# YOUR TASK
Nothing but the lines from the one with "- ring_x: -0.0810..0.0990" down to the one with "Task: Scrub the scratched" should be returned, exactly and with both ends included, from the material below.

# SUPPLIED INFORMATION
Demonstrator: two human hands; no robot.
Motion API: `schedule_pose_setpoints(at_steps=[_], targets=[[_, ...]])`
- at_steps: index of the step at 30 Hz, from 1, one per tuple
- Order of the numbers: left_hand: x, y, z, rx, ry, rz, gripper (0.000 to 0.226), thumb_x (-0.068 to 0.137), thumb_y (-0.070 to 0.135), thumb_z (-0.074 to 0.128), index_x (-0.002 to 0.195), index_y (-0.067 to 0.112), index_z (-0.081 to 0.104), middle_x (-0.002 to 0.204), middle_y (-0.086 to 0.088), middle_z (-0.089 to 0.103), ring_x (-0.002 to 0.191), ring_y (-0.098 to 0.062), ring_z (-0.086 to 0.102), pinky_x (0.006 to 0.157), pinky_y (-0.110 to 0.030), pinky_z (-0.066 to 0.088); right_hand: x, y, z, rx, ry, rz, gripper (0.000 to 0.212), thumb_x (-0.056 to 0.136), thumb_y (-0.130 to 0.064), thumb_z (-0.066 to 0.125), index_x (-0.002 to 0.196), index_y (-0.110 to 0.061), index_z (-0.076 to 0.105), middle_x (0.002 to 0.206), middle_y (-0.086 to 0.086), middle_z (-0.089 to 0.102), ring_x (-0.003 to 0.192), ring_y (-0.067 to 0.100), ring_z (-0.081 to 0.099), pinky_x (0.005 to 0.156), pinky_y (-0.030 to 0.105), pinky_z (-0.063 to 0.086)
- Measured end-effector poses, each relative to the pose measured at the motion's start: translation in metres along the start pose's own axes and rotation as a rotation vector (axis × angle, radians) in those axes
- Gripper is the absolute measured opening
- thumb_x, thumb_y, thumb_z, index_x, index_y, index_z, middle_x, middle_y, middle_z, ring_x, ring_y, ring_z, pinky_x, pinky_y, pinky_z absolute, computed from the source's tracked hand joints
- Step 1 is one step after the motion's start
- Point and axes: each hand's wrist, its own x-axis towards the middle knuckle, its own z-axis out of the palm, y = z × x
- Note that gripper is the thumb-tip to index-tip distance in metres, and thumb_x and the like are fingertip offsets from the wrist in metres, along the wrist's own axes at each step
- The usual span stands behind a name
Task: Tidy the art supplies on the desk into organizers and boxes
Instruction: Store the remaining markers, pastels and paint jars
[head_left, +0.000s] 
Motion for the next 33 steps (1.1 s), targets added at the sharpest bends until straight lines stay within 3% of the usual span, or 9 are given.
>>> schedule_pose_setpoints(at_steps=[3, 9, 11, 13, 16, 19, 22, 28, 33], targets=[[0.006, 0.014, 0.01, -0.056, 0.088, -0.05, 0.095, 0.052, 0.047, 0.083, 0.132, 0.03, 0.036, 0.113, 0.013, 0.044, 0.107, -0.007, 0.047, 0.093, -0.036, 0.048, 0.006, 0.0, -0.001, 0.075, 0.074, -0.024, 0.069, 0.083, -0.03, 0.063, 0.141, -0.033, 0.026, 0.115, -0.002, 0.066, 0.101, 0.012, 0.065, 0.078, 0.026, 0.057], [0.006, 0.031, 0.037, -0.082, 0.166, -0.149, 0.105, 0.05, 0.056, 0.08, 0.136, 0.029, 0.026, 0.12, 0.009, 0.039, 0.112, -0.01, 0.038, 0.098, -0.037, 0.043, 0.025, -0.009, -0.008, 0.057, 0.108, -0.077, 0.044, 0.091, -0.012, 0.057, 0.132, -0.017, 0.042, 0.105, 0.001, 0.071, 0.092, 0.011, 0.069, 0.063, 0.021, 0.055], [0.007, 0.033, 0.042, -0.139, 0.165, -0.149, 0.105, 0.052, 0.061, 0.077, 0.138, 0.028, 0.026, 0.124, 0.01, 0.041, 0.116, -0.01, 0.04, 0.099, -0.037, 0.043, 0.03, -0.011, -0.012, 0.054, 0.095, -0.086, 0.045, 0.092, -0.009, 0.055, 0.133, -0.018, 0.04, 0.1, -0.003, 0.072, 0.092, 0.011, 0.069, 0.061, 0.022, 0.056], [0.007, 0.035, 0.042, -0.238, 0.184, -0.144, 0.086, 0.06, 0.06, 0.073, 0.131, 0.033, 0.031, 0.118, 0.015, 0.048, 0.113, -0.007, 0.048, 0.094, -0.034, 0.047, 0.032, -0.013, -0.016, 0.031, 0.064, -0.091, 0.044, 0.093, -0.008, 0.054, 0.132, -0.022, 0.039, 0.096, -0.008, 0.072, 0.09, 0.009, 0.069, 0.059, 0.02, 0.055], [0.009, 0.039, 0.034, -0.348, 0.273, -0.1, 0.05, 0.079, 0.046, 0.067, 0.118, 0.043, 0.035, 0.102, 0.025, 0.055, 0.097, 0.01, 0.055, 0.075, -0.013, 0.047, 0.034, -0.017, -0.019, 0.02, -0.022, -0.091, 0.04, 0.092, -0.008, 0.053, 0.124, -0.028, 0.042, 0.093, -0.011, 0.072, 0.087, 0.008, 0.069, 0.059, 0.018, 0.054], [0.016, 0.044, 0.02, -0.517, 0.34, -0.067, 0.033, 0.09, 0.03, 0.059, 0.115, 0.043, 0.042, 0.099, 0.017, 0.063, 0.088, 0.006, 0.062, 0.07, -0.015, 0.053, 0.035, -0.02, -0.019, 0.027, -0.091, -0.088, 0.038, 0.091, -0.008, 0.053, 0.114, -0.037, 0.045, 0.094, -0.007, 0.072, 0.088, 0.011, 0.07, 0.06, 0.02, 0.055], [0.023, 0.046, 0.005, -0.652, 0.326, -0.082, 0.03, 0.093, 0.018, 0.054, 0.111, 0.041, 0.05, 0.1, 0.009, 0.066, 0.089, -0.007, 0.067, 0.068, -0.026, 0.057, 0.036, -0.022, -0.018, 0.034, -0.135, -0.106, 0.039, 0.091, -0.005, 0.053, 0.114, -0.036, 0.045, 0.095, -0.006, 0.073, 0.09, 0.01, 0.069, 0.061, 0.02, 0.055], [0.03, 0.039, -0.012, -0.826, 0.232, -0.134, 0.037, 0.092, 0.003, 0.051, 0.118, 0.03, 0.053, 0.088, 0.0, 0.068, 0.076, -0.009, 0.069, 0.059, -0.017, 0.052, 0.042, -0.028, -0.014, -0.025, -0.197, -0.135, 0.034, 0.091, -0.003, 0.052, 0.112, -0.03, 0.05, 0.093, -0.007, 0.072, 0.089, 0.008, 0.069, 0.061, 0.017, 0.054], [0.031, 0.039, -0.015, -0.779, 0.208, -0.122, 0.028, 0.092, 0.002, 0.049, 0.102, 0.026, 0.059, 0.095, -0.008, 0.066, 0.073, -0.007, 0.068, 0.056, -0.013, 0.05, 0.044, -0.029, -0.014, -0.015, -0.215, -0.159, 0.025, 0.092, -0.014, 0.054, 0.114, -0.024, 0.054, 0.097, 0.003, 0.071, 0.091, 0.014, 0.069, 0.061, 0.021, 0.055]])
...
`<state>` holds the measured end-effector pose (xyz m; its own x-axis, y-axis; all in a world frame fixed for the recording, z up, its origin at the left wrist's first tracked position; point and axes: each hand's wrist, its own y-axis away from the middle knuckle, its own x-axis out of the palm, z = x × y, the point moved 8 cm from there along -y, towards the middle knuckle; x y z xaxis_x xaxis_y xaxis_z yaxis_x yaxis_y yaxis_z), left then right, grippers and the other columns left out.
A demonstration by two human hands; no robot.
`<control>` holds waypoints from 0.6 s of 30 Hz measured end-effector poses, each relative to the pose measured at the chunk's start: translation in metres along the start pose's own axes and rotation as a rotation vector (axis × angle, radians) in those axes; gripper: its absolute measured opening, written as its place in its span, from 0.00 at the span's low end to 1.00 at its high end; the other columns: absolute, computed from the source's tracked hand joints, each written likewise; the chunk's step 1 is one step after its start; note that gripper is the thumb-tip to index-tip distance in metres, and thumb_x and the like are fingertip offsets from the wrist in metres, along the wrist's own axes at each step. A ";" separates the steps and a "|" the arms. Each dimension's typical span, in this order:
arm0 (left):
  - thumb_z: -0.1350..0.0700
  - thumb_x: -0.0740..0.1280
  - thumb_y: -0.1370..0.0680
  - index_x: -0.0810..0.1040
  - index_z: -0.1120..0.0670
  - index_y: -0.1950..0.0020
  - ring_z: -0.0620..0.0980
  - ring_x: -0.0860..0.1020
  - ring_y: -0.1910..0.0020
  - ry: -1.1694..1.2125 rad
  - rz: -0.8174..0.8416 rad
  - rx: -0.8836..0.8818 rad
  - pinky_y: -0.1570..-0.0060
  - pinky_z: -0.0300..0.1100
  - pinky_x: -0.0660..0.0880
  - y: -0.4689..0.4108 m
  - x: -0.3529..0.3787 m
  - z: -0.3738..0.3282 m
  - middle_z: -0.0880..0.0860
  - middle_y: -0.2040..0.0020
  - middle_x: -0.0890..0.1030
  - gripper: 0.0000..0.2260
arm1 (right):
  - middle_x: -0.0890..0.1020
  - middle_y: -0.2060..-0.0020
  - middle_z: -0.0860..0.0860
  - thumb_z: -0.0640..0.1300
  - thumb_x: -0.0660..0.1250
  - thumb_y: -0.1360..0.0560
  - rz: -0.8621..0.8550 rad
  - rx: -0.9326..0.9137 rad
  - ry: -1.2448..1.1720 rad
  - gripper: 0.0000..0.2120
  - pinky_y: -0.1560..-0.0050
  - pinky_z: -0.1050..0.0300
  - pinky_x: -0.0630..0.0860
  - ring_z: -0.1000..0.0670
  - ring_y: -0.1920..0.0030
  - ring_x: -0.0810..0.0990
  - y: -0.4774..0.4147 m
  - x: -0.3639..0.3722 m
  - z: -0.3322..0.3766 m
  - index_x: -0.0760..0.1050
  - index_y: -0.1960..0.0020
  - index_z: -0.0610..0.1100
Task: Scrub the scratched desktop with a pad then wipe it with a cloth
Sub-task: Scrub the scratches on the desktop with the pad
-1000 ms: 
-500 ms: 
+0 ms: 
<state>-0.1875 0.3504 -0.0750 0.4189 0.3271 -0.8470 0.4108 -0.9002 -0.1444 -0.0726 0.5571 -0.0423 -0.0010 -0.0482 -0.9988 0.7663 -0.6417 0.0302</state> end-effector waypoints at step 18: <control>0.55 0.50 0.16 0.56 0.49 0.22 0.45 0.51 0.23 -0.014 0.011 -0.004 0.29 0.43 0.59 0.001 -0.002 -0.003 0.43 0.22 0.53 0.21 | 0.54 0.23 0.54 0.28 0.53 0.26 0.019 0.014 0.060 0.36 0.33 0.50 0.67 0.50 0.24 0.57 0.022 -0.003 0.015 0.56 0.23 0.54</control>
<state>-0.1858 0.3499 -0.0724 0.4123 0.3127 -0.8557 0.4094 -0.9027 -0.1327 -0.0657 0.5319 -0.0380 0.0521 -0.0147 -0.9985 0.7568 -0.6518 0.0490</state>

# ANSWER TO THIS EXERCISE
  - ring_x: -0.0810..0.0990
  - y: -0.4774..0.4147 m
  - x: -0.3639..0.3722 m
  - z: -0.3322..0.3766 m
  - index_x: -0.0760..0.1050
  - index_y: -0.1960..0.0020
  - index_z: -0.0610..0.1100
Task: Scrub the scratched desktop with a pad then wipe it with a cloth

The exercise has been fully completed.